Show every line of the data that contains the string "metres".
-------- Dataset section
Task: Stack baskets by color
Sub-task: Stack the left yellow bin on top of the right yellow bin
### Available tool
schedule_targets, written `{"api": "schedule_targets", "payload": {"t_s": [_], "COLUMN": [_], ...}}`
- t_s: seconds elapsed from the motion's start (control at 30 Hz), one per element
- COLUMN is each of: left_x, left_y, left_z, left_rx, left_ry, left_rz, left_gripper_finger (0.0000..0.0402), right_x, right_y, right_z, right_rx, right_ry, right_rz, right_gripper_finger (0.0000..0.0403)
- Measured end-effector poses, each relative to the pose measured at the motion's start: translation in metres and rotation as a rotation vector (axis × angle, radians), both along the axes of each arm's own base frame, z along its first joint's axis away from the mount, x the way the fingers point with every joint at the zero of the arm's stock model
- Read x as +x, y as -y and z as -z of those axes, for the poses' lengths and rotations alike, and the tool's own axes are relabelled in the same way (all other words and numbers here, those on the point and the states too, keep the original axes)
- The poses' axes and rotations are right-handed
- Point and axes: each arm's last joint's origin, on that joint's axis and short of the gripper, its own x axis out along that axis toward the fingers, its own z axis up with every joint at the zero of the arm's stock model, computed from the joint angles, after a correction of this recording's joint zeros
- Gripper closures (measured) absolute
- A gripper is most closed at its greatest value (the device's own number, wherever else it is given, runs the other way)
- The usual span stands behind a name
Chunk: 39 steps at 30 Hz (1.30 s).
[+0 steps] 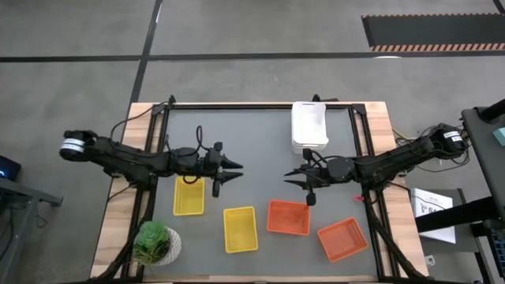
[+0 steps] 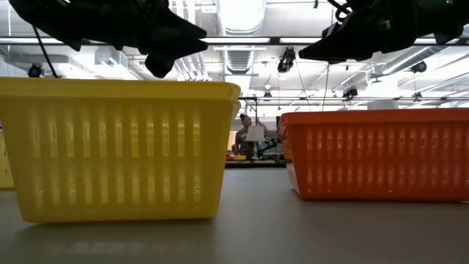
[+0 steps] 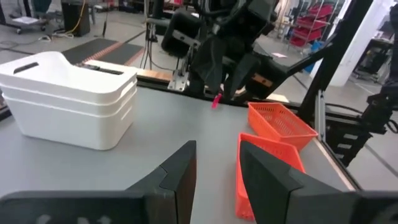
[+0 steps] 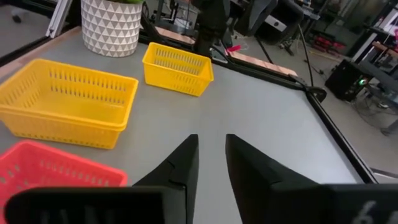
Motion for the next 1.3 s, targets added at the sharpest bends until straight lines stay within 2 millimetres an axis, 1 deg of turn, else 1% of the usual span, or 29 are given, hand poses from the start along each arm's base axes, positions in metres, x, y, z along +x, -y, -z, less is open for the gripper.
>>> {"api": "schedule_targets", "payload": {"t_s": [0.33, 0.73, 0.83, 0.93, 1.03, 1.13, 1.2, 1.3], "left_x": [0.005, 0.005, 0.005, 0.006, 0.007, 0.005, 0.001, -0.013], "left_y": [0.001, 0.0, 0.001, 0.009, 0.025, 0.043, 0.052, 0.058], "left_z": [0.008, 0.008, 0.008, -0.001, -0.011, -0.019, -0.023, -0.024], "left_rx": [0.002, 0.002, -0.069, -0.191, -0.272, -0.334, -0.385, -0.454], "left_ry": [-0.022, -0.025, -0.026, -0.027, -0.126, -0.32, -0.483, -0.775], "left_rz": [0.001, 0.0, -0.005, 0.016, 0.06, 0.066, 0.031, -0.106], "left_gripper_finger": [0.0295, 0.0295, 0.0295, 0.0295, 0.0295, 0.0295, 0.0295, 0.0295], "right_x": [-0.001, -0.001, -0.001, -0.001, -0.001, -0.001, -0.001, -0.001], "right_y": [0.0, 0.0, 0.0, 0.0, 0.0, 0.0, 0.0, 0.0], "right_z": [0.002, 0.002, 0.002, 0.002, 0.002, 0.002, 0.002, 0.001], "right_rx": [0.008, 0.0, -0.002, -0.002, -0.01, -0.009, -0.009, -0.009], "right_ry": [-0.007, -0.007, -0.007, -0.007, -0.006, -0.005, -0.005, -0.004], "right_rz": [0.003, 0.0, 0.0, 0.0, -0.003, -0.002, -0.003, -0.002], "right_gripper_finger": [0.0309, 0.0325, 0.033, 0.0337, 0.0342, 0.0344, 0.0343, 0.0342]}}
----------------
*Result of this task:*
- Measured end-effector poses, each relative to the pose measured at the motion's start: translation in metres and rotation as a rotation vector (axis × angle, radians), both along the axes of each arm's own base frame, z along its first joint's axis away from the mount, x the way the fingers point with every joint at the zero of the arm's stock model
Motion for the next 1.3 s, targets added at the sharpest bends until straight lines stay within 2 millimetres an axis, 1 deg of turn, else 1% of the usual span, or 29 are given, hand poses from the start along each arm's base axes, positions in metres, x, y, z along +x, -y, -z, less is open for the gripper.

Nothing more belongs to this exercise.